Brandon Phillips2B: This one is tough for me, because I believe in the numbers, but I also believe in my eyes. Tampa Bay's Ben Zobrist is beloved by the advanced metrics, logging a 20.4 UZR/150 and a +11 plus/minus, easily the best at second base in both categories. However, it's tough to go against the Reds' Brandon Phillips, who I've seen most days for the last four years. Phillips not only makes the spectacular plays, but he also makes the routine ones. The two-time Gold Glove winner has just two errors to Zobrist's five. Dustin Pedroia is also in the conversation, with a +4 plus/minus and an 18.5 UZR/150, but my eyes tell me it's tough to play much better at second base than Phillips. In this one, I'm going with my gut (it's bigger than my brain anyway) and picking Phillips.

Alcides EscobarSS: It's tough to imagine the difference the Royals see in defense at shortstop this season, going from one of the game's worst defenders in Yuniesky Betancourt to Alcides Escobar, who has been exceptional at short (the opposite could be said about the Brewers). Escobar has seven errors -- just two fewer than Betancourt, but his range is outstanding. He leads all shortstop with 285 assists and second with 58 double plays. As for the advanced metrics, he and Troy Tulowitzki both grade out with a 14.2 UZR/150 and Escobar edges the Rockies' shortstop in Dewan's plus/minus, +17 to +13. Tulowitzki is by far a better all-around player, but Escobar gets the nod here by the slightest of margins.

Alex Rodriguez3B: Alex Rodriguez may be the most scrutinized player of all time, so it's easy to forget just how great of a player he's been throughout his career. Unlike many, his offensive numbers seem to overshadow his defensive prowess. It seems like this season he's been completely healthy for the first time in years and it's showing up in his play at third base. Rodriguez's 21.2 UZR/150 is the best in the game at third base and he has seven fewer errors than the next guy on the list, Adrian Beltre of the Rangers.

Brett GardnerLF: This may be the easiest of all the positional picks, as Brett Gardner has played a nearly flawless left field for the Yankees this season. Gardner combines great speed with good fundamentals to become one of the best defensive players in the game.

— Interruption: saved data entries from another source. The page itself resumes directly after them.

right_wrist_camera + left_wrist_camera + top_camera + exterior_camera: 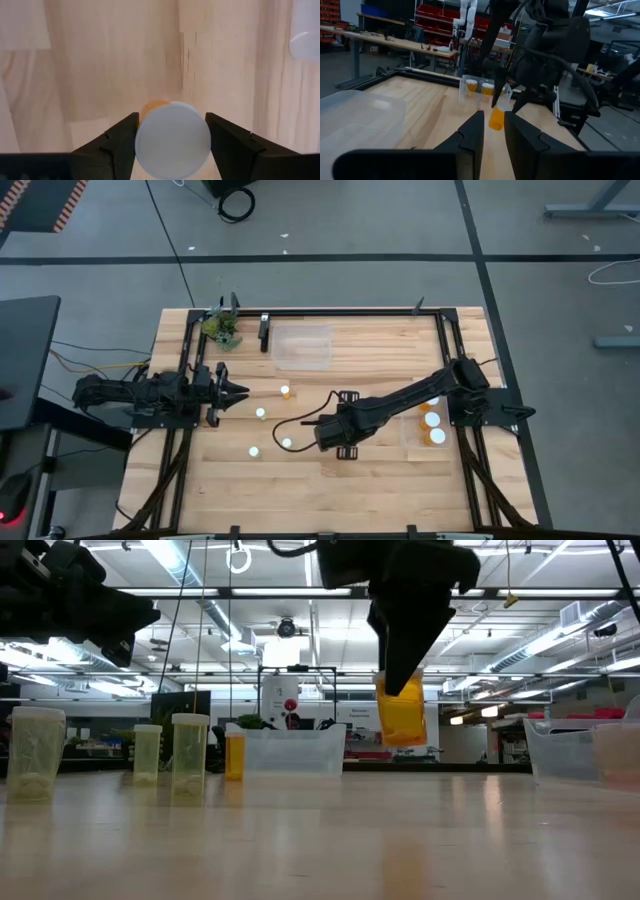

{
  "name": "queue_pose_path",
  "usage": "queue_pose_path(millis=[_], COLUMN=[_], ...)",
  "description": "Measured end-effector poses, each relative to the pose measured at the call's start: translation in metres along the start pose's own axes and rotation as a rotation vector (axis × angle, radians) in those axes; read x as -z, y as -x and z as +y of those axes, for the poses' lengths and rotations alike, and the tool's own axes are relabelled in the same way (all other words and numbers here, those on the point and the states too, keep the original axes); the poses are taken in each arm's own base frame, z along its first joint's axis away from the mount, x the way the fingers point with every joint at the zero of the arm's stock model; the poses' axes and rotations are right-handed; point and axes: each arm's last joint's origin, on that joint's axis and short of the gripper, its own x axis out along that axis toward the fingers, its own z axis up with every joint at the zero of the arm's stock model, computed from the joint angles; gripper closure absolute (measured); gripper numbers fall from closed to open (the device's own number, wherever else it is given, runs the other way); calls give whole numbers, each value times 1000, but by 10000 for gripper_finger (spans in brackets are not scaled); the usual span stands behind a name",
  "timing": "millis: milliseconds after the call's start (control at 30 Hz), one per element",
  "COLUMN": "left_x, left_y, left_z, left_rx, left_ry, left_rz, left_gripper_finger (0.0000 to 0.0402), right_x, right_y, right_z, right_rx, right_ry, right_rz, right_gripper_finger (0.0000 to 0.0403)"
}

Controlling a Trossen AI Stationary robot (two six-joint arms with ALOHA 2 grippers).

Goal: Pick and place medicine bottles into bin by pill shape (circle, oval)
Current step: Put the large orange pill bottle into the bottom transparent bin

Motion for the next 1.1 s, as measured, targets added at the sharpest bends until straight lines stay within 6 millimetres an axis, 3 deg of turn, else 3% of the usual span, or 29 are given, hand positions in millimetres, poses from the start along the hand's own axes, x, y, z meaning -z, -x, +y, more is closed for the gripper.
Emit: queue_pose_path(millis=[233, 733, 1100], left_x=[0, 0, 0], left_y=[0, 0, 0], left_z=[0, 0, 0], left_rx=[-1, 0, 0], left_ry=[0, 0, 0], left_rz=[0, 0, 0], left_gripper_finger=[317, 321, 313], right_x=[24, 131, 188], right_y=[14, 54, 49], right_z=[-12, -56, -68], right_rx=[10, -29, -26], right_ry=[-67, -418, -537], right_rz=[-20, -69, -60], right_gripper_finger=[177, 177, 177])
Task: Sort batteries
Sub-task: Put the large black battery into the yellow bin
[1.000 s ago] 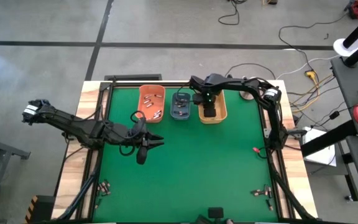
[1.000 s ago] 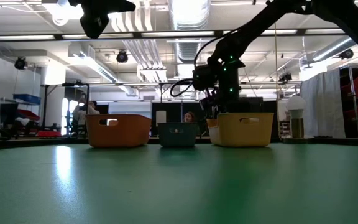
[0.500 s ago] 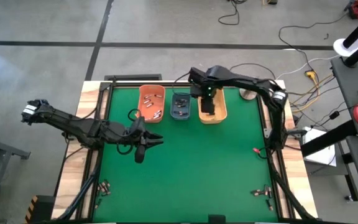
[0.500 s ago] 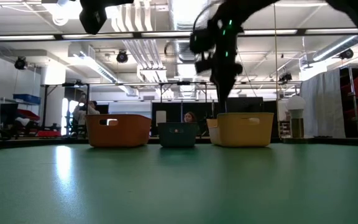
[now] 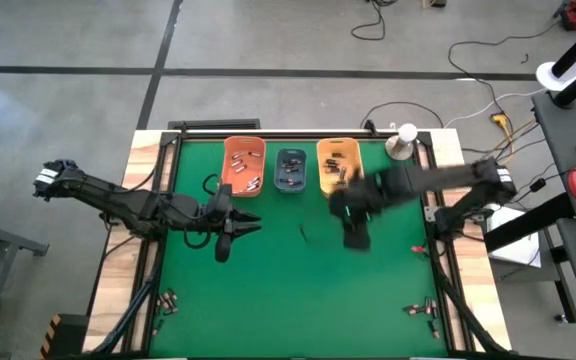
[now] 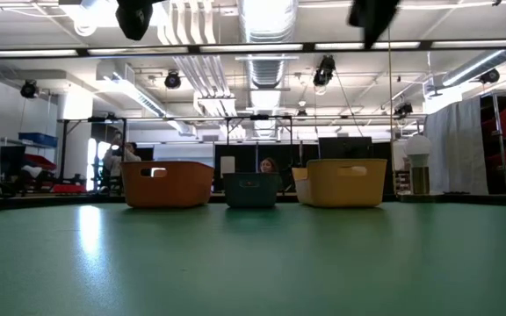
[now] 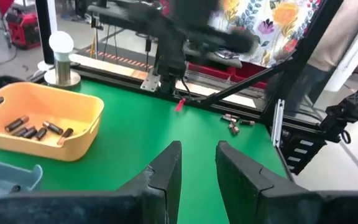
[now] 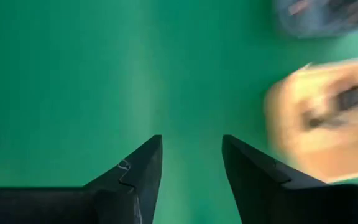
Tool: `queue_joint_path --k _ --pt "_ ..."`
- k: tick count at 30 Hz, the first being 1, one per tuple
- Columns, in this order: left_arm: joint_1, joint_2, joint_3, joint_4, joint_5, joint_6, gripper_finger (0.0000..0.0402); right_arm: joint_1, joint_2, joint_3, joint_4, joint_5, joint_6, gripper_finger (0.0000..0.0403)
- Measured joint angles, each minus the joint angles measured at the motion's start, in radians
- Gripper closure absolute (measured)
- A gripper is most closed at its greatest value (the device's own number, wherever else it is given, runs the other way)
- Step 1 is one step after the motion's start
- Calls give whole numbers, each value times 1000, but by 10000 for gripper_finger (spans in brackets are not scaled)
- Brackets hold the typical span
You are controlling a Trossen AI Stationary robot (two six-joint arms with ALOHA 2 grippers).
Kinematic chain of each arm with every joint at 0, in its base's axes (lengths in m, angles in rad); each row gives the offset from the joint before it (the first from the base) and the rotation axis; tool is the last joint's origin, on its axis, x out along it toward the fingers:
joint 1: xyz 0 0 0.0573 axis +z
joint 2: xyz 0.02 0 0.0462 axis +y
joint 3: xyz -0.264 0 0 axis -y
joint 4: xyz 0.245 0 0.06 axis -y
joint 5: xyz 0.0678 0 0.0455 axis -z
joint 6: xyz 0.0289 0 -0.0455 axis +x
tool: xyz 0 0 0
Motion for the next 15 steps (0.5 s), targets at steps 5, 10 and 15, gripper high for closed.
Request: queue_joint_path --k 5,10,15 --pt "0 0 0 14 0 45 322 290 11 -110 -3 -13 358 209" --pt "0 0 0 14 0 61 322 515 54 -226 44 -154 667 173" --pt "0 0 0 18 0 57 322 673 92 -355 242 -376 1035 142"
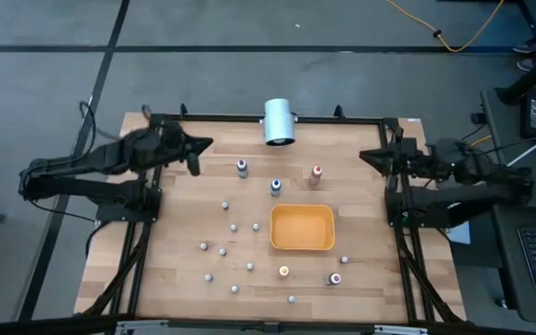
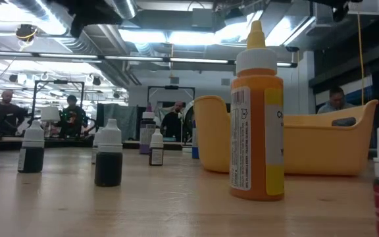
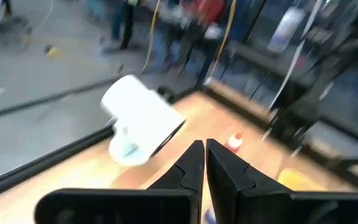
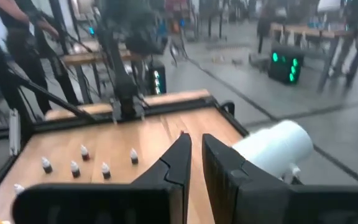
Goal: Pick & Place food coloring
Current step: Put the large purple food coloring bottle into the yellow bin
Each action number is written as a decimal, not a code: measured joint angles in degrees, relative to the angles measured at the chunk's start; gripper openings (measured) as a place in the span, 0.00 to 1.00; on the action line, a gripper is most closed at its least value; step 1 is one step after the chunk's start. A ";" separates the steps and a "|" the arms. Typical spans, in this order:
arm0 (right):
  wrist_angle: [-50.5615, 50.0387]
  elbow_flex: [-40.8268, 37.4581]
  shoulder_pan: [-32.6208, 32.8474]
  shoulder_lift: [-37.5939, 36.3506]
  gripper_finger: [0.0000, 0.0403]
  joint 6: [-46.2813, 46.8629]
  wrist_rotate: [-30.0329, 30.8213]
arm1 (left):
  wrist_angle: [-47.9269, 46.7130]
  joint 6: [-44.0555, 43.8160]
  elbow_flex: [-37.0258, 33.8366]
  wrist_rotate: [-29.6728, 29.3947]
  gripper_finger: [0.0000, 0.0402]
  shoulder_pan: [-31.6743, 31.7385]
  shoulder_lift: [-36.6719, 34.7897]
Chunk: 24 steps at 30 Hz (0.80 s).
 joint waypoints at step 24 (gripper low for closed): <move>-4.17 5.10 -3.00 11.04 0.11 3.57 -1.99 | -31.64 25.47 30.78 19.82 0.66 16.22 40.21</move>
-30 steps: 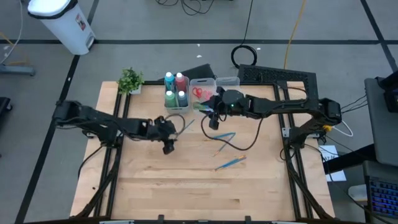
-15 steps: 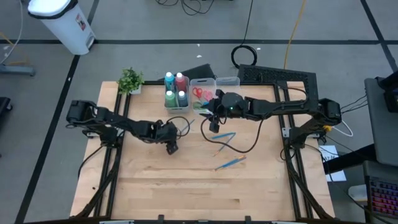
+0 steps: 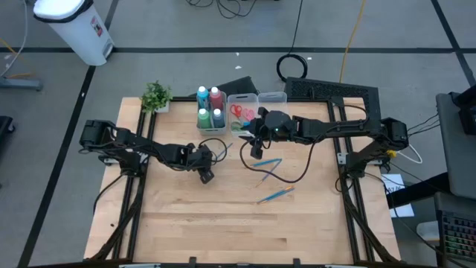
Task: Pick & Place Paint Supplies
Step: Put the blue paint brush into the right transparent bin
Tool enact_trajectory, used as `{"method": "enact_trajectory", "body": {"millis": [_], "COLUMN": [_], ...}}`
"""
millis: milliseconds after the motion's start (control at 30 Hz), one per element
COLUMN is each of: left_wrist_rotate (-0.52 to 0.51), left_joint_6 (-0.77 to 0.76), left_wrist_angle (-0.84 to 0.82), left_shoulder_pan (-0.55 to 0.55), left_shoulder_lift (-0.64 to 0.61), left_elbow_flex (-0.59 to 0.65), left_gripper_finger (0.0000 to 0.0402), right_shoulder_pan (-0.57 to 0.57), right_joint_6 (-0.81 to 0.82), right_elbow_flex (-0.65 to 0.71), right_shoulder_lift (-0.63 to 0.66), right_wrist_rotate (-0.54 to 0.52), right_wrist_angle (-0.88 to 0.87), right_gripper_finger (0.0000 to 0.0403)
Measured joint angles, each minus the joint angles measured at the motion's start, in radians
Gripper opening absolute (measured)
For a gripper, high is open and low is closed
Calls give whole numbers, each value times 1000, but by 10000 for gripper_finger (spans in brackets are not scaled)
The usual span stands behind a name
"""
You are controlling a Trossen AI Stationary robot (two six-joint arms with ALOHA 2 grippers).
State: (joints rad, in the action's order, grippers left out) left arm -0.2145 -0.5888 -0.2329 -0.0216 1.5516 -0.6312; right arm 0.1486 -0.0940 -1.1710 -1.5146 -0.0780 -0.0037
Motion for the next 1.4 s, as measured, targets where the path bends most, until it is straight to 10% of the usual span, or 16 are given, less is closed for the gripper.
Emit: {"method": "enact_trajectory", "body": {"millis": [367, 1033, 1400], "left_wrist_rotate": [69, -50, -179], "left_joint_6": [21, 167, 193], "left_wrist_angle": [-6, -6, 3], "left_shoulder_pan": [1, -88, -156], "left_shoulder_lift": [1, -161, -271], "left_elbow_flex": [1, 5, 3], "left_gripper_finger": [10, 3, 2], "right_shoulder_pan": [0, 0, -6], "right_joint_6": [0, -5, -20], "right_elbow_flex": [0, 0, 89], "right_shoulder_lift": [0, 0, -1], "right_wrist_rotate": [0, 9, 225], "right_wrist_angle": [-9, -40, 33], "right_gripper_finger": [130, 130, 130]}}
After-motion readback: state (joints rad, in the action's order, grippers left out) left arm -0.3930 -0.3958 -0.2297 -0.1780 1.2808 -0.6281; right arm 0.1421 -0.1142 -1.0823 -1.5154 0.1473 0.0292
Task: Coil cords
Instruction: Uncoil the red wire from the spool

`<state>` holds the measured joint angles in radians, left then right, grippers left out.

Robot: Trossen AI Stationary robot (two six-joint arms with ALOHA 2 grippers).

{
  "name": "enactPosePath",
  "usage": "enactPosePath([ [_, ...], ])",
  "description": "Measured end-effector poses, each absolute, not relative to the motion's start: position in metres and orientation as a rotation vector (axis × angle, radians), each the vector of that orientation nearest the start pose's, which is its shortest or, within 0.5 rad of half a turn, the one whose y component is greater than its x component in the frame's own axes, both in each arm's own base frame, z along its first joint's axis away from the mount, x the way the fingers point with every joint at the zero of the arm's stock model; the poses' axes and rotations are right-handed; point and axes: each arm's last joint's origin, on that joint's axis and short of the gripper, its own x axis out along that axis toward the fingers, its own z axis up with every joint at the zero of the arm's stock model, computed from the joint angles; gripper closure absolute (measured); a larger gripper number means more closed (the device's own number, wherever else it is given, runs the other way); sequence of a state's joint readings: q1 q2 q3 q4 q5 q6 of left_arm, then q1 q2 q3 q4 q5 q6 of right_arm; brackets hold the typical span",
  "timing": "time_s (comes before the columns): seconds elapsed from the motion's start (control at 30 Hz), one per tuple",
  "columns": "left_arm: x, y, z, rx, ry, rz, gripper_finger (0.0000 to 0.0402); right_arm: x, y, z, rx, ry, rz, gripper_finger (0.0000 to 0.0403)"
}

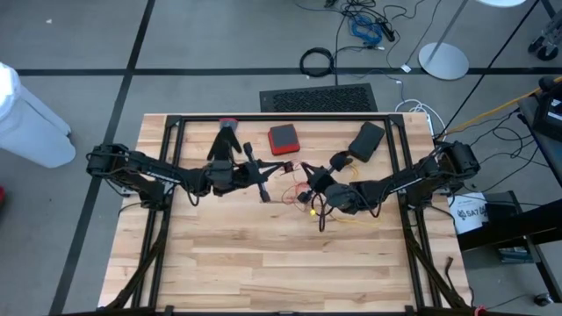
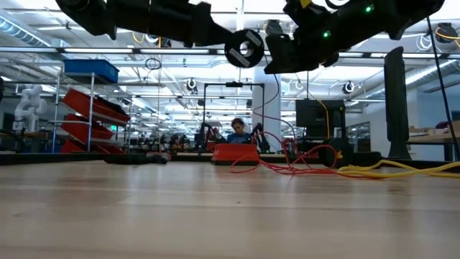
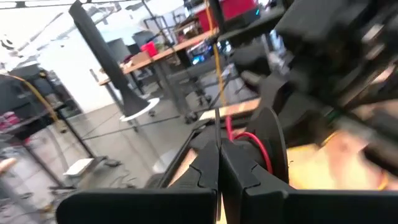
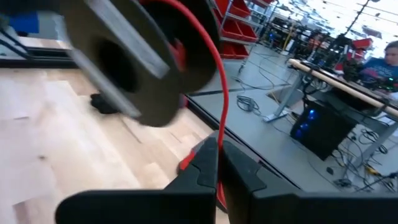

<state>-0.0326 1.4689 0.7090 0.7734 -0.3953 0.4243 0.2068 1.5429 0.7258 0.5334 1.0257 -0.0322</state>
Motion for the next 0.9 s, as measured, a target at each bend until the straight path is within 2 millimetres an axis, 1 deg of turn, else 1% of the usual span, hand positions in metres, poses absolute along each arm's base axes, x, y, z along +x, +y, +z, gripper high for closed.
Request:
enactPosePath([
  [0.13,0.306,0.003,0.241,0.476,0.103,0.404,0.0401,0.301,0.047,0.208,-0.205,0.238,-0.808,0.0402],
  [0.3,0.306,0.004,0.24,0.516,0.13,0.449,0.0401,0.3,0.058,0.212,-0.227,0.216,-0.756,0.0403],
  [0.37,0.305,0.004,0.24,0.522,0.129,0.459,0.0401,0.3,0.061,0.214,-0.235,0.204,-0.713,0.0403],
  [0.47,0.305,0.007,0.241,0.518,0.123,0.473,0.0401,0.303,0.065,0.216,-0.232,0.178,-0.599,0.0403],
  [0.57,0.305,0.01,0.243,0.512,0.105,0.487,0.0401,0.305,0.063,0.216,-0.221,0.172,-0.528,0.0403],
  [0.73,0.305,0.011,0.247,0.498,0.062,0.5,0.0401,0.308,0.056,0.214,-0.18,0.185,-0.462,0.0403],
  [0.9,0.305,0.012,0.251,0.446,0.012,0.489,0.0401,0.309,0.043,0.207,-0.124,0.24,-0.448,0.0403],
])
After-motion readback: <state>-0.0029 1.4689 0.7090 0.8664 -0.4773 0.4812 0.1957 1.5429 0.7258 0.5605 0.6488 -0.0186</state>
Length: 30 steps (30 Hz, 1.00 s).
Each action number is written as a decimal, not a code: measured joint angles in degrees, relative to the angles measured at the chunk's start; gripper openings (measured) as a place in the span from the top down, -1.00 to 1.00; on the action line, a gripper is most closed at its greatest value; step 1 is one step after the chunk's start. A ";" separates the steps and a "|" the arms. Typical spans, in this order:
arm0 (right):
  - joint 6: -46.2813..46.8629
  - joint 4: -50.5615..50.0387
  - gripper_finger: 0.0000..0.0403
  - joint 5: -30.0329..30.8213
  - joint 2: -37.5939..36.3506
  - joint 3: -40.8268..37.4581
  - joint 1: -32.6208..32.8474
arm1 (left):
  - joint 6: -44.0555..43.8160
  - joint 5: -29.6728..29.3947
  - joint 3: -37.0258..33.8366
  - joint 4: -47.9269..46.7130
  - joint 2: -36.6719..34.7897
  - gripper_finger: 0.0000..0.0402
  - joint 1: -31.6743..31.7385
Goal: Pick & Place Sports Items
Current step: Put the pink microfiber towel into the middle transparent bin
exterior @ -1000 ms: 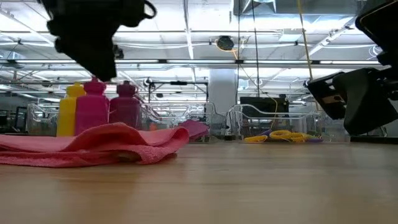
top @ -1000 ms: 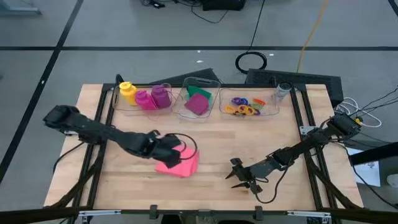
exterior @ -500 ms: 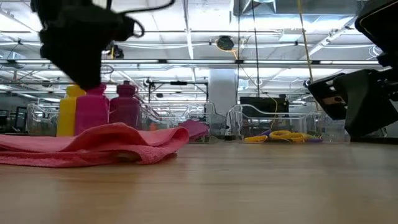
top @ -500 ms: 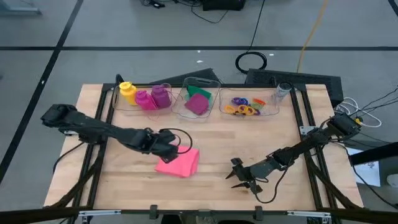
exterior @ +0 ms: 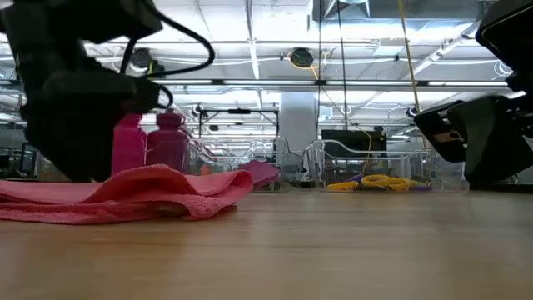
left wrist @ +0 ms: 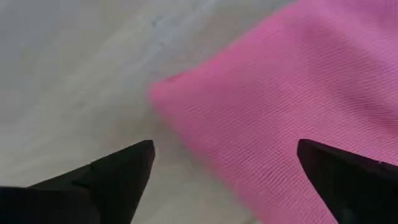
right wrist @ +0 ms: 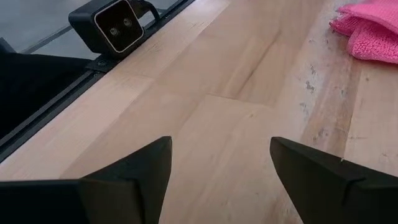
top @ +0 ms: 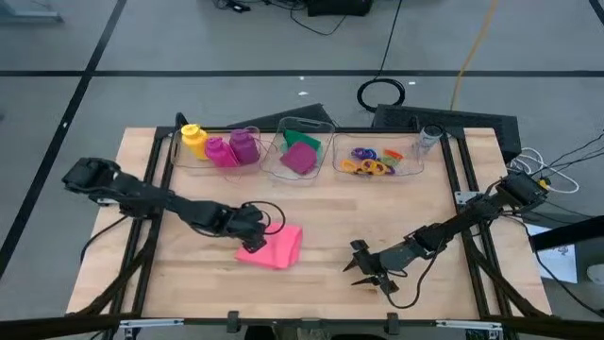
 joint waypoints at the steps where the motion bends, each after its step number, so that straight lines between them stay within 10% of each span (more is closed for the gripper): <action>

Gardner dominated the advanced stats, scoring +19 in the Dewan plus/minus system and has a 38.1 UZR/150. He has one error and four assists, as his reputation keeps runners close. Sam Fuld may make more highlights, but Gardner makes more plays.

Shane VictorinoCF: Shane Victorino has played a flawless center field this season, at least according to the official scorers around baseball. Victorino doesn't have an error this season and also has the best UZR/150 of any center fielder in the game at 24.3. Dewan's plus/minus prefers Minnesota's Denard Span, but I'm sticking with the Flying Hawaiian.

Torii HunterRF: Torii Hunter is one of the game's all-time best defensive players, but moved to a new position last season with the emergence of Peter Bourjos in center field. Hunter's gone from one of the game's great defensive center fielders to maybe its best right fielder. Hunter has a +16 in Dewan's plus/minus, while UZR/150 likes him less than Shin-Soo Choo or J.D. Drew. Add in the error-less performance this season, gets the nod. We've seen so many of his great catchers over the years, but he's been able to show off his arm in right this season, picking up eight assists so far this season.

Mark BuehrleP: White Sox starter Mark Buehrle has won the last two American League Gold Gloves as a pitcher and certainly deserves those honors. His 6-foot-2, 230-pound frame belies a very good athlete, who covers a lot of ground in front of his mound. The left-hander then makes strong, accurate throws, just as you'd expect from a pitcher.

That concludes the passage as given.